Quando se deu a revolução de Abril, Américo Amorim não era um homem do Salazar. Pelo contrário. Já negociava com o Leste comunista. “Enquanto os outros fugiam, eu fiquei e comprei. Entre 76 e 78 fiz fábricas novas e remodelei as existentes. Só fui expropriado pela reforma agrária”.
Entrada na banca
A sua vontade de crescer era imensa, mas faltava o financiamento. Começa a dar os primeiros passos no setor financeiro. Primeiro com a criação da SPI, que acabaria por dar origem ao BPI, e, mais tarde, junta-se a um grupo de empresários que daria origem ao maior banco privado português: o BCP.

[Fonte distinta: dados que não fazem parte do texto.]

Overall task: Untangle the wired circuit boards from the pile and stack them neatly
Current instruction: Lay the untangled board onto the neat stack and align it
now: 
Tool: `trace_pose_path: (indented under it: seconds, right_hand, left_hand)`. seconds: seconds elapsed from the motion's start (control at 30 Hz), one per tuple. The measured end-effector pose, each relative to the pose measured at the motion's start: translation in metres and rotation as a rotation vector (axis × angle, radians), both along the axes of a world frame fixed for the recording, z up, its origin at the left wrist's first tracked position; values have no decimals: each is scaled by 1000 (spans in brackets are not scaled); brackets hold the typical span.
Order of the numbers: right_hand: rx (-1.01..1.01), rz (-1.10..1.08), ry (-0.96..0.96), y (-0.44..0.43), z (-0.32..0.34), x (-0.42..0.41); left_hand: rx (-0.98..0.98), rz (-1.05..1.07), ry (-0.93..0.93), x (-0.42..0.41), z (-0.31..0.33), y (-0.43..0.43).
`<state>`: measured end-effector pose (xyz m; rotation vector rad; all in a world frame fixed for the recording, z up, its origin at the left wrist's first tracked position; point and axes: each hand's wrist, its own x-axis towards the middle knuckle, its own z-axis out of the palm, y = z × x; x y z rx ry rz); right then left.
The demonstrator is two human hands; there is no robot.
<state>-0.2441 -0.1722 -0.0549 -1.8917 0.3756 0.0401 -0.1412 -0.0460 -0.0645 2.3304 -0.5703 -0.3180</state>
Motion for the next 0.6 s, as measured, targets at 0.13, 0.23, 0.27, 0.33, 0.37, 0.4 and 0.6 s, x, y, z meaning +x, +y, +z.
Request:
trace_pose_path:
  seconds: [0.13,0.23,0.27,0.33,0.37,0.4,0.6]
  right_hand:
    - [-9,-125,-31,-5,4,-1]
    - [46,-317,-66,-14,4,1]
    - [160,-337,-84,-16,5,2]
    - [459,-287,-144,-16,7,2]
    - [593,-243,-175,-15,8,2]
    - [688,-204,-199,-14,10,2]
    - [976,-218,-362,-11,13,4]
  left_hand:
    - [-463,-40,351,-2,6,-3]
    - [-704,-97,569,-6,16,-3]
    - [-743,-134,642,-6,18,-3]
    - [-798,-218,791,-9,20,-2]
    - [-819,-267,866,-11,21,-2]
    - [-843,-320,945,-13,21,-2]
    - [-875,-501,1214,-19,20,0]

Nos anos 90, depois da dispersão em bolsa, dá-se outra onda de expansão do grupo e a diversificação por outros setores: turismo, imobiliário, telecomunicações. Já neste milénio, engorda a esfera pessoal: depois de, em 93, sair do BCP, por divergir com a estratégia de Jardim Gonçalves, cria o BNC, que acaba por trocar por 5% do espanhol Popular; fica com 25% do banco luso-angolano BIC (que já vendeu); entra no Banco Luso-Brasileiro e adquire 25% da marca de roupa de luxo Tom Ford, entre muitos outros negócios. E, claro está, domina na Galp Energia, que é presidida pela sua filha Paula. Este foi o primeiro passo na transição de poder do homem mais rico de Portugal.